I bought some new clothes the other day. It’s probably not a news worthy event, but it is of fair significance for me. It meant that I was in the mood. Most times, when wandering the aisles with my wife, I’m not really wondering “what’s in this trip for me”. If we’re in a clothing store, the answer is usually “nothing”. It’s not because she doesn’t try desperately to liven up my wardrobe. I just have to be in a mood. Usually, I’d call that mood desperation.
Anyway, the other day we’re exploring the racks, shoes I think, when I just began to be inexplicably drawn around the corner to men’s clothing. My brain was whispering to me "shirt". I need a new shirt for my Sunday pastoral arts detail. Maybe it was because my inner voice was reminding me that anything remotely worth wearing was still awaiting rescue at the dry cleaners. It’s the curse of being high maintenance I guess.

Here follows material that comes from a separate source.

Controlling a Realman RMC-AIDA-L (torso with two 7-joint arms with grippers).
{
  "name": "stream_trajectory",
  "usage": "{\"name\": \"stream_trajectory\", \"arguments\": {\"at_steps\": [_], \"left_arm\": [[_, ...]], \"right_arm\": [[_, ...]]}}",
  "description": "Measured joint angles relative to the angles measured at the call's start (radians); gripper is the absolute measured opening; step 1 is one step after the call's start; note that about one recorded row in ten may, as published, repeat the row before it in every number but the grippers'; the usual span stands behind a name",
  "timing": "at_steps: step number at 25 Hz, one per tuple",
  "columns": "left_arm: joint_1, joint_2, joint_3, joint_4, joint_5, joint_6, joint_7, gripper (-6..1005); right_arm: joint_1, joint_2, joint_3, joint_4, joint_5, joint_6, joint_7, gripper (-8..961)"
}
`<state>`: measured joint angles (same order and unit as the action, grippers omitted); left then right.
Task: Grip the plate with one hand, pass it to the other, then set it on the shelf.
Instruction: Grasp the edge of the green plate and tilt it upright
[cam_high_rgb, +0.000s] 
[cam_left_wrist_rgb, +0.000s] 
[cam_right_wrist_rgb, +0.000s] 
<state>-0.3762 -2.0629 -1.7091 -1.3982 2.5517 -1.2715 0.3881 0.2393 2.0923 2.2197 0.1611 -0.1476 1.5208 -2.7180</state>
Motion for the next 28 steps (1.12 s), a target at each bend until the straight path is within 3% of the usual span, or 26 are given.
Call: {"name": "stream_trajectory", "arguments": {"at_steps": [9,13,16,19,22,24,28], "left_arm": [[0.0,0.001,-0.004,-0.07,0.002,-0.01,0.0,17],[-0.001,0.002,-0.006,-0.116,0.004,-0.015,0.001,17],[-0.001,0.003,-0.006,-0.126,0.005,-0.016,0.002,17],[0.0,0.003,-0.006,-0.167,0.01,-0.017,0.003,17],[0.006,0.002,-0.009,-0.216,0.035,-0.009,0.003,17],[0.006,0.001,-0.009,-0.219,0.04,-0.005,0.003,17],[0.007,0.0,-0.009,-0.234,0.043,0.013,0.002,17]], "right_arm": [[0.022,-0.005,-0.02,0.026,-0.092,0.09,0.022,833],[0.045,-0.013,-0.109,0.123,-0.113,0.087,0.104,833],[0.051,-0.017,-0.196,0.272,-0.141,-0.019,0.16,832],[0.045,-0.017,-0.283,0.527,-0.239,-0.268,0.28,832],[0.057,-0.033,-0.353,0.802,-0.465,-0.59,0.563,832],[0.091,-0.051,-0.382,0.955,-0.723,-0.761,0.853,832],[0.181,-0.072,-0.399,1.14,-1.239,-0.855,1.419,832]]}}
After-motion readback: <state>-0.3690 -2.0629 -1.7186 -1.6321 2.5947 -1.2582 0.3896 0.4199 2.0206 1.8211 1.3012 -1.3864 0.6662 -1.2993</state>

I picked out 3 and waited excitedly, well OK…anxiously, nervously, whatever,…I just waited for my wife to appear from shoes, which in and of itself was a practice in optimism. She came, I appealed to her sense of style, and we chose one. I wasn’t going overboard here. Anyway, the success of the shirt led me like Frodo from the Rivendale of shirts towards the Mordor of pants. This is always treacherous territory for me. It’s a place I’d never venture without the Gandalf like presence of my wife to offer wisdom and her magic staff to protect me from falling off a fashion cliff. She didn’t fail me and with the help of a very brave staff member of the store, and a cashier who gazed at our debit card like it was the "Ring of Power", we were on our way. The new outfit made its public debut on Sunday and with one possible exception, despite the best intentions of All Star Fitness, of a slightly out of shape model, it looked great. I think.

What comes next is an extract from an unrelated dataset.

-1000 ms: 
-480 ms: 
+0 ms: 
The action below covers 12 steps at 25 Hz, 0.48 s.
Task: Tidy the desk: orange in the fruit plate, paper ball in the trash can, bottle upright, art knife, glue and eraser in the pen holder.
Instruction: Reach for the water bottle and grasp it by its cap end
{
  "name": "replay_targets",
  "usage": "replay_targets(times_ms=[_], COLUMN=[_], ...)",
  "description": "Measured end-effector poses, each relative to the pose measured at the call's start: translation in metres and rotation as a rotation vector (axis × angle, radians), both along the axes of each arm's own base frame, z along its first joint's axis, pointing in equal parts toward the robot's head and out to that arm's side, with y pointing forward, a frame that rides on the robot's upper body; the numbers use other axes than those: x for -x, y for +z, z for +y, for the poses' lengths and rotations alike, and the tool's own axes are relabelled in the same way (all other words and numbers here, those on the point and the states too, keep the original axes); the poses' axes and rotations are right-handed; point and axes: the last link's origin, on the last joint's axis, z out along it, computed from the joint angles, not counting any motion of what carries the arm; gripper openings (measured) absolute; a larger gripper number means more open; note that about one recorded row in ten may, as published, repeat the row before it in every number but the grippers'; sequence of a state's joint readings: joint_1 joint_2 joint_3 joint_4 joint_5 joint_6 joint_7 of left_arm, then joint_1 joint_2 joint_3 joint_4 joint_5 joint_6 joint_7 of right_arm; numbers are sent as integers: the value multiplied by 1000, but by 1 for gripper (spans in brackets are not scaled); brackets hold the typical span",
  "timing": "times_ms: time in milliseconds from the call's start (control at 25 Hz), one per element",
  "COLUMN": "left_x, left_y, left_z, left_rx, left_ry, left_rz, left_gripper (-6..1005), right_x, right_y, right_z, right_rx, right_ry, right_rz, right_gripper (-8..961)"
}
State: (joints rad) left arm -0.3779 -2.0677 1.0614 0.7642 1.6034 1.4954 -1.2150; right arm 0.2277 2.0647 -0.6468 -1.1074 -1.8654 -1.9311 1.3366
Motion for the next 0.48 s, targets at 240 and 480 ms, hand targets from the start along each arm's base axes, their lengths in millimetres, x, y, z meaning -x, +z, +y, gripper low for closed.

That’s my problem. I think. My whole reluctance with the clothing deal is that when I find stuff that I think I like, that I think is cool, that I think is in style, that I think fits, or whatever, I find out I missed the cut by about 5 years. It’s frustrating. It’s a hamster wheel. And the deal with hamster wheels is that they always come around again. Imagine my delight every time I see one of the fashion trends of my youth come back around, only to realize that I just gave that stuff away to Goodwill. Why do I bother?
The wheel goes around again. Some people get motion sickness from it. I get fashion sickness.
That’s why I rely on my wife. She wields her staff with clarity and skill and if I follow her advice, I find my way along the journey. If not, then there are goblins and orcs all around and somedays I dress like them. She reminds me to rotate my clothing because I tend to like something and keep it front and center. Every once in awhile I sneak in an old pair of sweatpants when her all seeing eye is fixed somewhere else.
I try my best. I really do, but it’s exhausting. Sometimes, the best that I can hope for is just to be dressed.